Because of the complex, multi-factorial nature of these conditions, multi-pronged approaches will be required to address these inequalities, in the same way that multi-pronged approaches have been used to reduce the mortality associated with these common conditions in the general population. These strategies should include both individual- and population-based components.

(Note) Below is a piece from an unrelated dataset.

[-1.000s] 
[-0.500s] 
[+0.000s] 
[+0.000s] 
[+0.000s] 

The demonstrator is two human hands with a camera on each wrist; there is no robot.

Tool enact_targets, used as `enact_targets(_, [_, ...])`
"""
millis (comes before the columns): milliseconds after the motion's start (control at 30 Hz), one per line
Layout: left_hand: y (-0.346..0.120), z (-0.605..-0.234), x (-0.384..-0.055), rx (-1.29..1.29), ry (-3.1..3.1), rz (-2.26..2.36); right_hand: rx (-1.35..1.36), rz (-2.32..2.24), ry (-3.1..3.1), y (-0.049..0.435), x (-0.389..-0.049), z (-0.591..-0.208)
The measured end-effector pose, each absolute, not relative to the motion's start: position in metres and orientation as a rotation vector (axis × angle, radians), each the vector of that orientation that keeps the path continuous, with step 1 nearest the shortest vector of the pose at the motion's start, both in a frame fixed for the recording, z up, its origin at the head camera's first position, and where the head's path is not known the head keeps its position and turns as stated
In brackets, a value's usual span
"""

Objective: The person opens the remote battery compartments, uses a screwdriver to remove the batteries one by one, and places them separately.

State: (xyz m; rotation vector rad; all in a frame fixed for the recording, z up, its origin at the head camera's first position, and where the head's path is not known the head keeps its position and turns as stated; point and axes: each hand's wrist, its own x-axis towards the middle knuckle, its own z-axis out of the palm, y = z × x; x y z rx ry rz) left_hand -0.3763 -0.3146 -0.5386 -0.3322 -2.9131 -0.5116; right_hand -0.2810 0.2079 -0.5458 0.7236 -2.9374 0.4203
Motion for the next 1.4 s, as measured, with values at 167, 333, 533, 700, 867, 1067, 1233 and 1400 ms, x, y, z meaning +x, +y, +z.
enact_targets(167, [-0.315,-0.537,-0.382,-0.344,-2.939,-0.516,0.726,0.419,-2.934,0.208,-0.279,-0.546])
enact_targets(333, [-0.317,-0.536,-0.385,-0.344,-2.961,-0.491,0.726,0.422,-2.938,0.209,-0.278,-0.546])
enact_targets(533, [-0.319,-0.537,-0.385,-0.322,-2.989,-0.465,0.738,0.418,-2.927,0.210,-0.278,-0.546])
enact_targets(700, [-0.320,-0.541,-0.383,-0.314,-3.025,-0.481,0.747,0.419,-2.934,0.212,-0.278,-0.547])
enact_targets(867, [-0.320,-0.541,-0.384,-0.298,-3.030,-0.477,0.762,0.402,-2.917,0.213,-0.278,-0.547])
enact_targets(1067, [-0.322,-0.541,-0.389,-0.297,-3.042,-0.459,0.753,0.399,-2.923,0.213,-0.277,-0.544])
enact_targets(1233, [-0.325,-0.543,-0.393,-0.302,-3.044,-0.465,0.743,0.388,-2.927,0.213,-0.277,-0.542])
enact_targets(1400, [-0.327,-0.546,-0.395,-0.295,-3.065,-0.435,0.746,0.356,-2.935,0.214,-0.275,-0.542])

In terms of subcategories of psychiatric patients, the greater all-cause mortality in schizophrenia may suggest discrimination in access to the prevention and treatment of chronic diseases, and the need to integrate primary and specialist care in the case management and rehabilitation of patients who are severely mentally ill.2,26 This might include training modules for GPs concerning chronic disease comorbidities, taking into account diagnostic overshadowing and stigma.9 By contrast, the increased rates of suicide and trauma in mood disorders may suggest the need for population-based suicide prevention strategies and improved access to psychiatric treatment.36,37
We believe that mental health surveillance will help prompt action to improve outcomes at various levels. At a systems level, for instance, indicators on diabetes from the CCDSS have informed recommendations for system and practice improvement.38,39 Similar projects could easily integrate mental disorder indicators. For example, mental health indicators produced by the PHAC could inform the work of national commissions, such as the MHCC.40 This could be complemented by the introduction of peer-support workers in mental health services and the participation of families in governance and system evaluation.41 The development of mental health surveillance can be based on such examples and integrate indicators on excess mortality to provide useful information to guide decision making at program, regional, or system levels.
Conclusions
Decreasing discrimination in health and health care services for patients with mental illness also requires a public health perspective provided by the surveillance and analysis of excess mortality among patients with mental disorders,9 and those with other common chronic disorders. Our study demonstrates the feasibility of using administrative data to measure the impact of current and future mental health plans in Canada, provided the techniques can be replicated in other Canadian provinces.10,42
Abbreviations
- CCDSS
Canadian Chronic Disease Surveillance System
- CVD
cardiovascular disease
- GP
general practitioner
- ICD
International Classification of Diseases
- INSPQ
Institut national de santé publique du Québec
- MHCC
Mental Health Commission of Canada
- PHAC
Public Health Agency of Canada
- QICDSS
Quebec Integrated Chronic Disease Surveillance System
- SMD
severe mental disorder
Acknowledgments
This project was conducted and funded as part of the chronic diseases surveillance mandate of the INSPQ. Dr Lesage and Dr Kisely were also supported by their universities. A Canadian Institutes of Health Research grant on the use of administrative health databases in Canada, to measure treated mental disorders in children and youth, partly supported Dr Diallo.